§ WHAT THE TASK REQUIRES
Write all of the entries again. Keep them exactly as they are.

= Beginning of Section =

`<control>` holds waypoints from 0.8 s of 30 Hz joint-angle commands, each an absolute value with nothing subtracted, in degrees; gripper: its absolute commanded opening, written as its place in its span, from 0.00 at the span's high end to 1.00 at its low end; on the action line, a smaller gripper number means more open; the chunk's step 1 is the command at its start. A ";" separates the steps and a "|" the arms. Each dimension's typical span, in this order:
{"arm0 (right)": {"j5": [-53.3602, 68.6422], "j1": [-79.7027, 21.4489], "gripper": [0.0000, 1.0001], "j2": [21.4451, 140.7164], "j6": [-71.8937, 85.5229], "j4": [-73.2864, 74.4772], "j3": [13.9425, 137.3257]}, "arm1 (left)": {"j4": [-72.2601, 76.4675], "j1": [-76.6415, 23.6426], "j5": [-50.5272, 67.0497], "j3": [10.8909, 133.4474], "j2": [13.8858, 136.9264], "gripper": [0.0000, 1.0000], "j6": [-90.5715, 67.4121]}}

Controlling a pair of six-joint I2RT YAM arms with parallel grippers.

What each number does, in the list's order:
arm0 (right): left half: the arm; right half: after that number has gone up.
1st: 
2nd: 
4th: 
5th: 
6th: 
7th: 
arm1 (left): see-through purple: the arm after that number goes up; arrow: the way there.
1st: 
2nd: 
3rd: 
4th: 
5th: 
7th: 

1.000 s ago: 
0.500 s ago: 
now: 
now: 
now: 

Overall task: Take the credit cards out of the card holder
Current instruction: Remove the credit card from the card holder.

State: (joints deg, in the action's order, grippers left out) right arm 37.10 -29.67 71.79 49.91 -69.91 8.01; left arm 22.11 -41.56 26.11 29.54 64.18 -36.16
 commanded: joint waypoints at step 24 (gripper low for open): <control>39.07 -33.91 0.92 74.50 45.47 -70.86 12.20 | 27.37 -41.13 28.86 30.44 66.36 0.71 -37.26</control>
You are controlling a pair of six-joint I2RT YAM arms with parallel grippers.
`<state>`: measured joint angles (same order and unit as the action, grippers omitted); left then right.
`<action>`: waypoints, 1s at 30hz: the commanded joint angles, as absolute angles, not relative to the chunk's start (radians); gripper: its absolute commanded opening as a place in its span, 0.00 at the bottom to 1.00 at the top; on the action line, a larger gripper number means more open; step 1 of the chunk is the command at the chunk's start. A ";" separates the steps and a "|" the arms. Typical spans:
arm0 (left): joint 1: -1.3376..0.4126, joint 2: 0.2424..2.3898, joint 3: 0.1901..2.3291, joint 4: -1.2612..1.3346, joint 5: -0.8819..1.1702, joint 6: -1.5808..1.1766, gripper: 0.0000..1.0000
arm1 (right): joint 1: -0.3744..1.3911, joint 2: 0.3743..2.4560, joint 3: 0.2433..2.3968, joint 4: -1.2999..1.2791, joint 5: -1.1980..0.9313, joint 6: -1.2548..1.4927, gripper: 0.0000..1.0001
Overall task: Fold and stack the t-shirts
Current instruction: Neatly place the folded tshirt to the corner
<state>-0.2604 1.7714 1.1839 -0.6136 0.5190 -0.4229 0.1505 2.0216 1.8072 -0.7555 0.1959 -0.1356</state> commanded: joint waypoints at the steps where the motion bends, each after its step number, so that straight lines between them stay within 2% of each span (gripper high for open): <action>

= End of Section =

§ EXERCISE RESULT
`<control>` holds waypoints from 0.8 s of 30 Hz joint-angle commands, each an absolute value with nothing subtracted, in degrees; gripper: its absolute commanded opening, written as its place in its span, from 0.00 at the span's high end to 1.00 at its low end; on the action line, a smaller gripper number means more open; the chunk's step 1 is the command at its start. A ";" separates the steps and a "|" the arms. Each dimension's typical span, in this order:
{"arm0 (right)": {"j5": [-53.3602, 68.6422], "j1": [-79.7027, 21.4489], "gripper": [0.0000, 1.0001], "j2": [21.4451, 140.7164], "j6": [-71.8937, 85.5229], "j4": [-73.2864, 74.4772], "j3": [13.9425, 137.3257]}, "arm1 (left)": {"j4": [-72.2601, 76.4675], "j1": [-76.6415, 23.6426], "j5": [-50.5272, 67.0497], "j3": [10.8909, 133.4474], "j2": [13.8858, 136.9264], "gripper": [0.0000, 1.0000], "j6": [-90.5715, 67.4121]}}

Controlling a pair of six-joint I2RT YAM arms with parallel grippers.

What each number does, in the list's order:
arm0 (right): left half: the arm; right half: after that number has gone up.
1st: 
2nd: 
4th: 
5th: 
6th: 
7th: 
arm1 (left): see-through purple: the arm after that number goes up; arrow: the way there.
1st: 
2nd: 
3rd: 
4th: 
5th: 
7th: 

1.000 s ago: 
0.500 s ago: 
now: 
now: 
now: 

Overall task: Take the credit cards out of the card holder
Current instruction: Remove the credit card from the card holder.

State: (joints deg, in the action's order, grippers left out) right arm 37.10 -29.67 71.79 49.91 -69.91 8.01; left arm 22.11 -41.56 26.11 29.54 64.18 -36.16
 commanded: joint waypoints at step 24 (gripper low for open): <control>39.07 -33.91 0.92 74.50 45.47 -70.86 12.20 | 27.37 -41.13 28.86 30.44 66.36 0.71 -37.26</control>
You are controlling a pair of six-joint I2RT YAM arms with parallel grippers.
`<state>`: measured joint angles (same order and unit as the action, grippers omitted); left then right.
`<action>`: waypoints, 1s at 30hz: the commanded joint angles, as absolute angles, not relative to the chunk's start (radians); gripper: its absolute commanded opening as a place in its span, 0.00 at the bottom to 1.00 at the top; on the action line, a larger gripper number means more open; step 1 of the chunk is the command at the chunk's start. A ";" separates the steps and a "|" the arms. Typical spans:
arm0 (left): joint 1: -1.3376..0.4126, joint 2: 0.2424..2.3898, joint 3: 0.1901..2.3291, joint 4: -1.2612..1.3346, joint 5: -0.8819..1.1702, joint 6: -1.5808..1.1766, gripper: 0.0000..1.0000
arm1 (right): joint 1: -0.3744..1.3911, joint 2: 0.3743..2.4560, joint 3: 0.2433..2.3968, joint 4: -1.2999..1.2791, joint 5: -1.1980..0.9313, joint 6: -1.2548..1.4927, gripper: 0.0000..1.0001
Overall task: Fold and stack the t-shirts
Current instruction: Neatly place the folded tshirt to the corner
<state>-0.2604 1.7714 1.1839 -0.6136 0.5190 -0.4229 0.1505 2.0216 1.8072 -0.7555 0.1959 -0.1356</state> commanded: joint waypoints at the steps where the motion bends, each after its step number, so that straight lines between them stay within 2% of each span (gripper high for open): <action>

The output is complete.